## Work item
Please return each of the entries exactly, minus their pictures.

[Stored entries]

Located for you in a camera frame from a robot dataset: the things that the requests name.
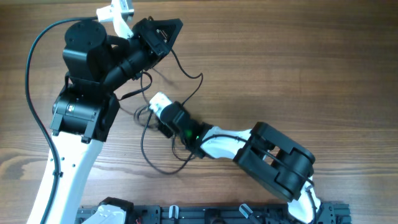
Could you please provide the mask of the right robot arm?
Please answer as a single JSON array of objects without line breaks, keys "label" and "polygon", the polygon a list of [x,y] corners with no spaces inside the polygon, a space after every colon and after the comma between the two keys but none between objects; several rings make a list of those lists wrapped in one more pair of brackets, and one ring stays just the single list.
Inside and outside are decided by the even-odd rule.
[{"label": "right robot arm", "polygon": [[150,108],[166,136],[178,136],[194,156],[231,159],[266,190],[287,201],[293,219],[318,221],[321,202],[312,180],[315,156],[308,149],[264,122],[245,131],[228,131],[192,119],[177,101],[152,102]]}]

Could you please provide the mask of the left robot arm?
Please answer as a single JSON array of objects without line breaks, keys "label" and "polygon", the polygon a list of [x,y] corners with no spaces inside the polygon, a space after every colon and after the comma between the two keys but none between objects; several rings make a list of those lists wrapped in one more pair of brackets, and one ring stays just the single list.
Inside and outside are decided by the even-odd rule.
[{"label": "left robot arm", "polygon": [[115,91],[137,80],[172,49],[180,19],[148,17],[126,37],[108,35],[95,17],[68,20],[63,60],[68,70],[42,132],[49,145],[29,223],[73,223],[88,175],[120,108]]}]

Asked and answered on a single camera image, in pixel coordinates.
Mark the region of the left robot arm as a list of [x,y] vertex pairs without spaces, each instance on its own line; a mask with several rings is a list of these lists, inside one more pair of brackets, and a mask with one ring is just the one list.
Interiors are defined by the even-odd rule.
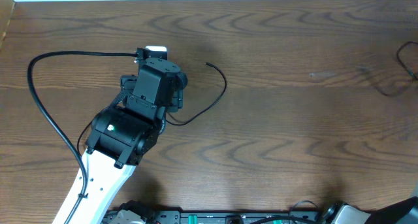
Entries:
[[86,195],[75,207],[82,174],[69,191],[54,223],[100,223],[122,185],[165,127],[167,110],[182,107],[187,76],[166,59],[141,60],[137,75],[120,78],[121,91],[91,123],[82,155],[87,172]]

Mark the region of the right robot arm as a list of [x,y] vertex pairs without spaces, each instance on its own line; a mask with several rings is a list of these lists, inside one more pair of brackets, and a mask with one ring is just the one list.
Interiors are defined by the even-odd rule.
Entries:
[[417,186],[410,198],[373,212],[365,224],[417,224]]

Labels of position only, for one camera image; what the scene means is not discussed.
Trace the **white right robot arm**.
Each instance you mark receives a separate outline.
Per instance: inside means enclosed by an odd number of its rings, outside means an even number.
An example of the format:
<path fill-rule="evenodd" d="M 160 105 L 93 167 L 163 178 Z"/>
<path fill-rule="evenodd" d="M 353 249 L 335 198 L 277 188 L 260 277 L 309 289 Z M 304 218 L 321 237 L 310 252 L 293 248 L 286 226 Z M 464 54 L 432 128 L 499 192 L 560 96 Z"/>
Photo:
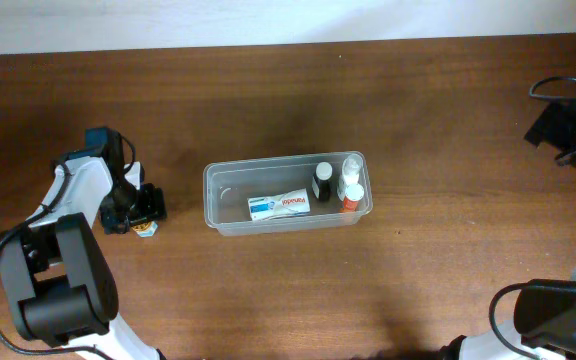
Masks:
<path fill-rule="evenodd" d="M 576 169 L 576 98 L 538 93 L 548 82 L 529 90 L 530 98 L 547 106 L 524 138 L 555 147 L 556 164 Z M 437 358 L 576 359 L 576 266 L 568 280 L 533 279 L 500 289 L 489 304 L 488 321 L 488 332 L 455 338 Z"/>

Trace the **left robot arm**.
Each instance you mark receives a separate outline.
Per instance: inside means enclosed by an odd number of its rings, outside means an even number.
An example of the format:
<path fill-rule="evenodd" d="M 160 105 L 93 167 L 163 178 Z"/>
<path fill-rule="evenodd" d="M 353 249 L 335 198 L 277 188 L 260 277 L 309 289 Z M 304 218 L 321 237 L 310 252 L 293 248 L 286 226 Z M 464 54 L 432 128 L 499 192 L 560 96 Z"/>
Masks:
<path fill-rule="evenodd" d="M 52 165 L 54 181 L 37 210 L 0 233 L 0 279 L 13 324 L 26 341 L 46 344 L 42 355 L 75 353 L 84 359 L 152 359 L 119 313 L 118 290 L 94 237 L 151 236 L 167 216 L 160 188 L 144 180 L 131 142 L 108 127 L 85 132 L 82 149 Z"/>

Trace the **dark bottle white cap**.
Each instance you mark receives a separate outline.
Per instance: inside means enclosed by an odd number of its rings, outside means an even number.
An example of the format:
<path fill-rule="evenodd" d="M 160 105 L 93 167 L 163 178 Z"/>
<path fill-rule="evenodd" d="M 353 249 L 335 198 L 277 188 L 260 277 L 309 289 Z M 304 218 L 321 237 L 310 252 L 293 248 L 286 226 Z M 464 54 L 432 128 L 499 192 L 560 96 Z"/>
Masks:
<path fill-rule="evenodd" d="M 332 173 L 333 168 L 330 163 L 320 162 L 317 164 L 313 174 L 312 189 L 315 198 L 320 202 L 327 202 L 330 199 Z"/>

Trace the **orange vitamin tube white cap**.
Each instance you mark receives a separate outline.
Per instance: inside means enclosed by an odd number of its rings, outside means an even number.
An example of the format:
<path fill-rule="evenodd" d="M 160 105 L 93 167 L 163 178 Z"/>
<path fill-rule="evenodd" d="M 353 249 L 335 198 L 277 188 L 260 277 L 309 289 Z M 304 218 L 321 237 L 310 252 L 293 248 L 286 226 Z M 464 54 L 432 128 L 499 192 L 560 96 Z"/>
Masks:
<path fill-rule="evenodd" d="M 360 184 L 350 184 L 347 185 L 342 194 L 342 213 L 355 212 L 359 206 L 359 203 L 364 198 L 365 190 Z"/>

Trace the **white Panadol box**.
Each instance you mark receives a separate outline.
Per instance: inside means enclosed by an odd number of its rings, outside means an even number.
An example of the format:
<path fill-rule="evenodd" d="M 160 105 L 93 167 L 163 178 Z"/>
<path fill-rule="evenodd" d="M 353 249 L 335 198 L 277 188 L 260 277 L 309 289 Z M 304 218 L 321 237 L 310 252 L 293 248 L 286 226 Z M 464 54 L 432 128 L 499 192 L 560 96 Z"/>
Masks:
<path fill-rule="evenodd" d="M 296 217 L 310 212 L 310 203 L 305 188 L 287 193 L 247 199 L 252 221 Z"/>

## Written solution
Located for you in a camera frame from a robot dataset: the things that the requests name.
Could you please provide the mask of the right robot arm?
Please answer as a single JSON array of objects without line breaks, keys "label" and "polygon", the polygon a list of [x,y] corners with no spaces inside the polygon, a space after every colon and after the comma between the two keys but none between objects; several rings make a list of those lists wrapped in one more pair of brackets, and one ring stays just the single list.
Inside and outside are decided by the even-odd rule.
[{"label": "right robot arm", "polygon": [[150,108],[166,136],[178,136],[194,156],[231,159],[266,190],[287,201],[293,219],[318,221],[321,202],[312,180],[315,156],[308,149],[264,122],[245,131],[228,131],[192,119],[177,101],[152,102]]}]

Could you please provide the mask of the left robot arm?
Please answer as a single JSON array of objects without line breaks, keys "label" and "polygon", the polygon a list of [x,y] corners with no spaces inside the polygon, a space after every colon and after the comma between the two keys but none between objects; several rings make a list of those lists wrapped in one more pair of brackets, and one ring stays just the single list.
Inside and outside are decided by the even-odd rule.
[{"label": "left robot arm", "polygon": [[115,91],[137,80],[172,49],[180,19],[148,17],[126,37],[108,35],[95,17],[68,20],[63,60],[68,70],[42,132],[49,145],[29,223],[73,223],[88,175],[120,108]]}]

Asked and answered on a single camera image, in pixel coordinates.
Mark the region of the left robot arm as a list of [x,y] vertex pairs without spaces, each instance on its own line; a mask with several rings is a list of these lists, inside one more pair of brackets, and a mask with one ring is just the one list.
Interiors are defined by the even-odd rule.
Entries:
[[86,195],[75,207],[82,174],[69,191],[54,223],[100,223],[122,185],[165,127],[167,110],[182,107],[187,76],[166,59],[141,60],[137,75],[120,78],[121,91],[91,123],[82,155],[87,172]]

Mark the region of the right robot arm as a list of [x,y] vertex pairs without spaces, each instance on its own line; a mask with several rings is a list of these lists, inside one more pair of brackets, and a mask with one ring is just the one list.
Interiors are defined by the even-odd rule.
Entries:
[[417,186],[410,198],[373,212],[365,224],[417,224]]

Labels of position only, for one camera image; what the scene means is not discussed.
Trace the **white right robot arm**.
Each instance you mark receives a separate outline.
Per instance: inside means enclosed by an odd number of its rings, outside means an even number.
An example of the format:
<path fill-rule="evenodd" d="M 160 105 L 93 167 L 163 178 Z"/>
<path fill-rule="evenodd" d="M 353 249 L 335 198 L 277 188 L 260 277 L 309 289 Z M 304 218 L 321 237 L 310 252 L 293 248 L 286 226 Z M 464 54 L 432 128 L 499 192 L 560 96 Z"/>
Photo:
Masks:
<path fill-rule="evenodd" d="M 576 169 L 576 98 L 538 93 L 548 82 L 529 90 L 530 98 L 547 106 L 524 138 L 555 147 L 556 164 Z M 437 358 L 576 359 L 576 266 L 568 280 L 533 279 L 500 289 L 489 304 L 488 321 L 488 332 L 455 338 Z"/>

Trace the **left robot arm**.
Each instance you mark receives a separate outline.
Per instance: inside means enclosed by an odd number of its rings, outside means an even number.
An example of the format:
<path fill-rule="evenodd" d="M 160 105 L 93 167 L 163 178 Z"/>
<path fill-rule="evenodd" d="M 353 249 L 335 198 L 277 188 L 260 277 L 309 289 Z M 304 218 L 321 237 L 310 252 L 293 248 L 286 226 Z M 464 54 L 432 128 L 499 192 L 560 96 Z"/>
Masks:
<path fill-rule="evenodd" d="M 52 165 L 54 181 L 37 210 L 0 233 L 0 279 L 13 324 L 26 341 L 46 344 L 42 355 L 75 353 L 84 359 L 152 359 L 119 313 L 118 290 L 94 237 L 151 236 L 167 216 L 160 188 L 144 180 L 131 142 L 108 127 L 85 132 L 82 149 Z"/>

Trace the **dark bottle white cap**.
Each instance you mark receives a separate outline.
Per instance: inside means enclosed by an odd number of its rings, outside means an even number.
An example of the format:
<path fill-rule="evenodd" d="M 160 105 L 93 167 L 163 178 Z"/>
<path fill-rule="evenodd" d="M 353 249 L 335 198 L 277 188 L 260 277 L 309 289 Z M 304 218 L 321 237 L 310 252 L 293 248 L 286 226 Z M 464 54 L 432 128 L 499 192 L 560 96 Z"/>
Masks:
<path fill-rule="evenodd" d="M 332 173 L 333 168 L 330 163 L 320 162 L 317 164 L 313 174 L 312 189 L 315 198 L 320 202 L 327 202 L 330 199 Z"/>

Trace the **orange vitamin tube white cap**.
Each instance you mark receives a separate outline.
Per instance: inside means enclosed by an odd number of its rings, outside means an even number.
An example of the format:
<path fill-rule="evenodd" d="M 160 105 L 93 167 L 163 178 Z"/>
<path fill-rule="evenodd" d="M 353 249 L 335 198 L 277 188 L 260 277 L 309 289 Z M 304 218 L 321 237 L 310 252 L 293 248 L 286 226 Z M 464 54 L 432 128 L 499 192 L 560 96 Z"/>
Masks:
<path fill-rule="evenodd" d="M 360 184 L 350 184 L 347 185 L 342 194 L 342 213 L 355 212 L 359 206 L 359 203 L 364 198 L 365 190 Z"/>

Trace the **white Panadol box**.
Each instance you mark receives a separate outline.
Per instance: inside means enclosed by an odd number of its rings, outside means an even number.
An example of the format:
<path fill-rule="evenodd" d="M 160 105 L 93 167 L 163 178 Z"/>
<path fill-rule="evenodd" d="M 353 249 L 335 198 L 277 188 L 260 277 L 309 289 Z M 304 218 L 321 237 L 310 252 L 293 248 L 286 226 Z M 464 54 L 432 128 L 499 192 L 560 96 Z"/>
Masks:
<path fill-rule="evenodd" d="M 296 217 L 310 212 L 310 203 L 305 188 L 287 193 L 247 199 L 252 221 Z"/>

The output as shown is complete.